Is there a way to change the view of the cluster from the producer's standpoint, without doing so from the consumers standpoint? That way, the producers can start writing to the new brokers, while the consumers drain all data from the old brokers before switching to the new brokers.
I don't actually care about ordering of messages, since the consumers are publishing them to a store that will index them properly based on source timestamp, etc.
We are using zk for both producers and consumers connections.
This is using 0.7.2. I assume in 0.8 it will be easier, since with replication, you can phase in the new servers gradually, etc., no?
1. Start a mirror Kafka cluster with the new version on a separate zookeeper namespace. Configure this to mirror data from the existing kafka cluster. 2. Move your consumers to pull data from the mirror 3. For each producer, one at a time, change the zookeeper namespace to point to the mirror and restart the producer. 4. Once the producers have moved to mirror cluster, shutdown mirroring and old cluster.
On Tuesday, March 19, 2013, Jason Rosenberg wrote:
On Wed, Mar 20, 2013 at 9:06 AM, Philip O'Toole <[EMAIL PROTECTED]> wrote:
Not sure I understand. I need for a node to be taken out of the pool that producers produce to, but still need consumers consuming from all brokers, while we drain data from the brokers to be replaced.
Since I am using zk for producers to discover brokers, there's not an easy way to tell producers to stop producing to a sub-set of nodes, without also having the same affect on consumers.
Maybe I should first switch all producers to use a brokerlist, pointing to only the new hosts. But still have all the hosts in zk.....that might work, I should think. But then I'm making the commitment not to be using zk to connect to the brokers for producers.
On Wed, Mar 20, 2013 at 10:55 AM, Jason Rosenberg <[EMAIL PROTECTED]> wrote: Taking it out from behind the load-balancer between Producers and Kafka means that Producers can no longer write to it. I said nothing about disconnecting the *Consumers*. :-)

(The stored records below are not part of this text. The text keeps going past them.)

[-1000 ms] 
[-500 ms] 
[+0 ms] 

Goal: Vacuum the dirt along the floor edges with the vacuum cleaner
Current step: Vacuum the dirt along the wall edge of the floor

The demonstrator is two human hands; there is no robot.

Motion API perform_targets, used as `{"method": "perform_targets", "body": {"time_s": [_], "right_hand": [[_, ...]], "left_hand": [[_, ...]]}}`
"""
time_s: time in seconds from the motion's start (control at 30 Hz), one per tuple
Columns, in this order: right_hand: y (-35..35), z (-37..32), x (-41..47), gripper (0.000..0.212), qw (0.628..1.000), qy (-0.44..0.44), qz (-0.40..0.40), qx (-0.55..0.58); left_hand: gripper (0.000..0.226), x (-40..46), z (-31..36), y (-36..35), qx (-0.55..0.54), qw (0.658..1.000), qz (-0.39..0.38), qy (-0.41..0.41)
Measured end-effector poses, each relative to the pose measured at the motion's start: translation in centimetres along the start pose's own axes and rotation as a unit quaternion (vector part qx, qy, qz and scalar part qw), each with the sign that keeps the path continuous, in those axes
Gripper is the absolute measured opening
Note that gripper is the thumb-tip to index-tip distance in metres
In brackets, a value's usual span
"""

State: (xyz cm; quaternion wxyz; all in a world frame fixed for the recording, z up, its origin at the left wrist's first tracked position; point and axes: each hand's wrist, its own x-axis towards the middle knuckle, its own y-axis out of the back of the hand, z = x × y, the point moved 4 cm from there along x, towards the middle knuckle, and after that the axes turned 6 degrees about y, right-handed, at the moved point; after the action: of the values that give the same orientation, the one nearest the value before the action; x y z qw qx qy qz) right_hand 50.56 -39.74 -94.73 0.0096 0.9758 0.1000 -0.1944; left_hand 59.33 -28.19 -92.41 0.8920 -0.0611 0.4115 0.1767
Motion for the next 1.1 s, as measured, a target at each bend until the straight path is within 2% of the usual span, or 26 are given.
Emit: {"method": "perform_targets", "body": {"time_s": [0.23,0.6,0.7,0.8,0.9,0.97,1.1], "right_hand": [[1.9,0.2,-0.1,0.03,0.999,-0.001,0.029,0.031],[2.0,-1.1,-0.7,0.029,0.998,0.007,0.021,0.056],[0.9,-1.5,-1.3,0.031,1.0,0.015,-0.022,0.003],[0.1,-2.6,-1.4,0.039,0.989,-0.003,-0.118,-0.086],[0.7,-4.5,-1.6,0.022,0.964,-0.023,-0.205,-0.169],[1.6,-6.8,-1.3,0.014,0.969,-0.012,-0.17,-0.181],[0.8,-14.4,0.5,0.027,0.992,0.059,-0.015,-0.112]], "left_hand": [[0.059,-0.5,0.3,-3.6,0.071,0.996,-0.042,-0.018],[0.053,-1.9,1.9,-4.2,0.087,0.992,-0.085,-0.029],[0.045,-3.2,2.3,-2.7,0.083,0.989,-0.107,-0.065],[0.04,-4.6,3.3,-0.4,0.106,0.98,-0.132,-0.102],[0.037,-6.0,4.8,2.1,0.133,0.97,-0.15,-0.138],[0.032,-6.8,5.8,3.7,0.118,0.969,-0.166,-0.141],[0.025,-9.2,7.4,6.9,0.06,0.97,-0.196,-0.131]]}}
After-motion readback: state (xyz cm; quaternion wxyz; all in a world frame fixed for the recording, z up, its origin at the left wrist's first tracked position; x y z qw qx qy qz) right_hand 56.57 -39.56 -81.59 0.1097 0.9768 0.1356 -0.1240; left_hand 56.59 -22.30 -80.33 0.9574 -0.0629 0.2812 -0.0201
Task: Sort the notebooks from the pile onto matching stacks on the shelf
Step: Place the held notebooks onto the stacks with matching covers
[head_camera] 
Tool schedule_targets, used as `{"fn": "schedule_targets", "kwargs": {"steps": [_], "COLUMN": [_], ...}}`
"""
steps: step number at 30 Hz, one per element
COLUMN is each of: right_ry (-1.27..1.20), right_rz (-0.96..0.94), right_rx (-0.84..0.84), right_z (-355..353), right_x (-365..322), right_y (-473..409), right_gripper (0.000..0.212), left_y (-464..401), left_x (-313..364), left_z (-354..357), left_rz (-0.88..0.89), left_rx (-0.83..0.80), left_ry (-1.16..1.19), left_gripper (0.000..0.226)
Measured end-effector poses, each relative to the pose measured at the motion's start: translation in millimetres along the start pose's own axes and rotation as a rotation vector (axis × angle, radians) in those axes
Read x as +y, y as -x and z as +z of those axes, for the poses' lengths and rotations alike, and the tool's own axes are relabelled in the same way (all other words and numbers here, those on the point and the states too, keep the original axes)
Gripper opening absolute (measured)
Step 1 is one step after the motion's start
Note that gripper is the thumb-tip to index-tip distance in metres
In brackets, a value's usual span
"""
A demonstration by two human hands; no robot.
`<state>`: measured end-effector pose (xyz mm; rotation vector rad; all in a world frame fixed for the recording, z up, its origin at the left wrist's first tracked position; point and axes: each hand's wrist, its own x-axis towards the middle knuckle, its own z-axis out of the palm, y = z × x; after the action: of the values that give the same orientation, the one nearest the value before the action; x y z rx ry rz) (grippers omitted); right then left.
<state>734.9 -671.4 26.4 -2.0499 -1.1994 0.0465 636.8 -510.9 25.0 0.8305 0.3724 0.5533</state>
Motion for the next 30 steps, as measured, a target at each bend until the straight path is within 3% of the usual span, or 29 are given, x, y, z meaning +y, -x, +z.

On Wed, Mar 20, 2013 at 11:10 AM, Philip O'Toole <[EMAIL PROTECTED]> wrote:
No worries Philip, I'll assume you you mispoke at first when talking about a load-balancer between the consumers and brokers. Kafka, unfortunately, doesn't allow consumers to connect to kafka via a load balancer. For producers, also, you can't really use a load-balancer to connect to brokers (you can use zk, or you can use a broker list, in 0.7.2, and in 0.8, you can use an LB for the initial meta data connection, but then you still have to have direct connections to each broker from each producer).
Ah yes, I misspoke. I meant an LB between Producers and Kafka Brokers. Huh? Sure you can, if the Producers are simple. Producers just need a destination IP address and port. They have no way of knowing if that IP is an LB or real Kafka broker. Set the partition to -1 (i.e. random) in all messages destined for Kafka, and it all just works. Granted, this is a simple type of 0.72 deployment. Perhaps it doesn't work for more complex Producers or 0.8 deployments -- I am not yet that familiar with 0.8.